(WORK TO BE COMPLETED) Make an exact copy of all the data.

(INFORMATION PROVIDED)

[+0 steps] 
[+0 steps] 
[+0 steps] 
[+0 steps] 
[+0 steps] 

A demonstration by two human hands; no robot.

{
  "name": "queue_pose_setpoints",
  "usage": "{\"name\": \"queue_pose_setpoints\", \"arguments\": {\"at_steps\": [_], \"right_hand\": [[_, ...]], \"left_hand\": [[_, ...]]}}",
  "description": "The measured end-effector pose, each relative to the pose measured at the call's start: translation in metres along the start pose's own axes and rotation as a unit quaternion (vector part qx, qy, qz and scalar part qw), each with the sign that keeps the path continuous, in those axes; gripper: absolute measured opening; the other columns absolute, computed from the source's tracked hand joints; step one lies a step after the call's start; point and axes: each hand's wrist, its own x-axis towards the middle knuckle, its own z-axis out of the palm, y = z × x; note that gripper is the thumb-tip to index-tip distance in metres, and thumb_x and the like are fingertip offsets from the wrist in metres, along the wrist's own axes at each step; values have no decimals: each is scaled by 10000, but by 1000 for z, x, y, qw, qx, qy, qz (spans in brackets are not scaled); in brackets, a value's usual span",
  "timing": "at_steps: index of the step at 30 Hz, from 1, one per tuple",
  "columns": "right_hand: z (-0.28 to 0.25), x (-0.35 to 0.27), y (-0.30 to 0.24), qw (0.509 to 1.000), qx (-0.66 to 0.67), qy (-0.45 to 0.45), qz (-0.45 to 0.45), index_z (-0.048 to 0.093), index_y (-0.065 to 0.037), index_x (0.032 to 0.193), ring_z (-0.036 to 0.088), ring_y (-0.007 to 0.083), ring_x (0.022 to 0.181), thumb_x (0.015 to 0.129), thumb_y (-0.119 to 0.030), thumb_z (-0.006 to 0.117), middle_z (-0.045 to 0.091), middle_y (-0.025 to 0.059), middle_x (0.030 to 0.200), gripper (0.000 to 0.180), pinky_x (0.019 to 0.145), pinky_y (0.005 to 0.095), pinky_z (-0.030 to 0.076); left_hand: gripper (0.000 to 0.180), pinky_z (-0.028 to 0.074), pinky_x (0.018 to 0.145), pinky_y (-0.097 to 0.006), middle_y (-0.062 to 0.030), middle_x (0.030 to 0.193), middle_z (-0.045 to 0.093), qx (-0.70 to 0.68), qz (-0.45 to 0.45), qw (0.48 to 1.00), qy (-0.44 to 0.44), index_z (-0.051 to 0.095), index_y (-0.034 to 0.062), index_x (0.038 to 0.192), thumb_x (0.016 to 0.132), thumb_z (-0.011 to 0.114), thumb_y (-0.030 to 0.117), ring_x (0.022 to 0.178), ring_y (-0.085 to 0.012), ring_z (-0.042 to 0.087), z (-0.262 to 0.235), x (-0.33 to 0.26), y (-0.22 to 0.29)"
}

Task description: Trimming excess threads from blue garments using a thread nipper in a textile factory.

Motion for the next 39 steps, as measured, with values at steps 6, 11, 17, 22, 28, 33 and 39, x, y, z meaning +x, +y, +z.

(TASK RESULT)
[+0 steps] 
[+0 steps] 
[+0 steps] 
[+0 steps] 
[+0 steps] 

A demonstration by two human hands; no robot.

{
  "name": "queue_pose_setpoints",
  "usage": "{\"name\": \"queue_pose_setpoints\", \"arguments\": {\"at_steps\": [_], \"right_hand\": [[_, ...]], \"left_hand\": [[_, ...]]}}",
  "description": "The measured end-effector pose, each relative to the pose measured at the call's start: translation in metres along the start pose's own axes and rotation as a unit quaternion (vector part qx, qy, qz and scalar part qw), each with the sign that keeps the path continuous, in those axes; gripper: absolute measured opening; the other columns absolute, computed from the source's tracked hand joints; step one lies a step after the call's start; point and axes: each hand's wrist, its own x-axis towards the middle knuckle, its own z-axis out of the palm, y = z × x; note that gripper is the thumb-tip to index-tip distance in metres, and thumb_x and the like are fingertip offsets from the wrist in metres, along the wrist's own axes at each step; values have no decimals: each is scaled by 10000, but by 1000 for z, x, y, qw, qx, qy, qz (spans in brackets are not scaled); in brackets, a value's usual span",
  "timing": "at_steps: index of the step at 30 Hz, from 1, one per tuple",
  "columns": "right_hand: z (-0.28 to 0.25), x (-0.35 to 0.27), y (-0.30 to 0.24), qw (0.509 to 1.000), qx (-0.66 to 0.67), qy (-0.45 to 0.45), qz (-0.45 to 0.45), index_z (-0.048 to 0.093), index_y (-0.065 to 0.037), index_x (0.032 to 0.193), ring_z (-0.036 to 0.088), ring_y (-0.007 to 0.083), ring_x (0.022 to 0.181), thumb_x (0.015 to 0.129), thumb_y (-0.119 to 0.030), thumb_z (-0.006 to 0.117), middle_z (-0.045 to 0.091), middle_y (-0.025 to 0.059), middle_x (0.030 to 0.200), gripper (0.000 to 0.180), pinky_x (0.019 to 0.145), pinky_y (0.005 to 0.095), pinky_z (-0.030 to 0.076); left_hand: gripper (0.000 to 0.180), pinky_z (-0.028 to 0.074), pinky_x (0.018 to 0.145), pinky_y (-0.097 to 0.006), middle_y (-0.062 to 0.030), middle_x (0.030 to 0.193), middle_z (-0.045 to 0.093), qx (-0.70 to 0.68), qz (-0.45 to 0.45), qw (0.48 to 1.00), qy (-0.44 to 0.44), index_z (-0.051 to 0.095), index_y (-0.034 to 0.062), index_x (0.038 to 0.192), thumb_x (0.016 to 0.132), thumb_z (-0.011 to 0.114), thumb_y (-0.030 to 0.117), ring_x (0.022 to 0.178), ring_y (-0.085 to 0.012), ring_z (-0.042 to 0.087), z (-0.262 to 0.235), x (-0.33 to 0.26), y (-0.22 to 0.29)"
}

Task description: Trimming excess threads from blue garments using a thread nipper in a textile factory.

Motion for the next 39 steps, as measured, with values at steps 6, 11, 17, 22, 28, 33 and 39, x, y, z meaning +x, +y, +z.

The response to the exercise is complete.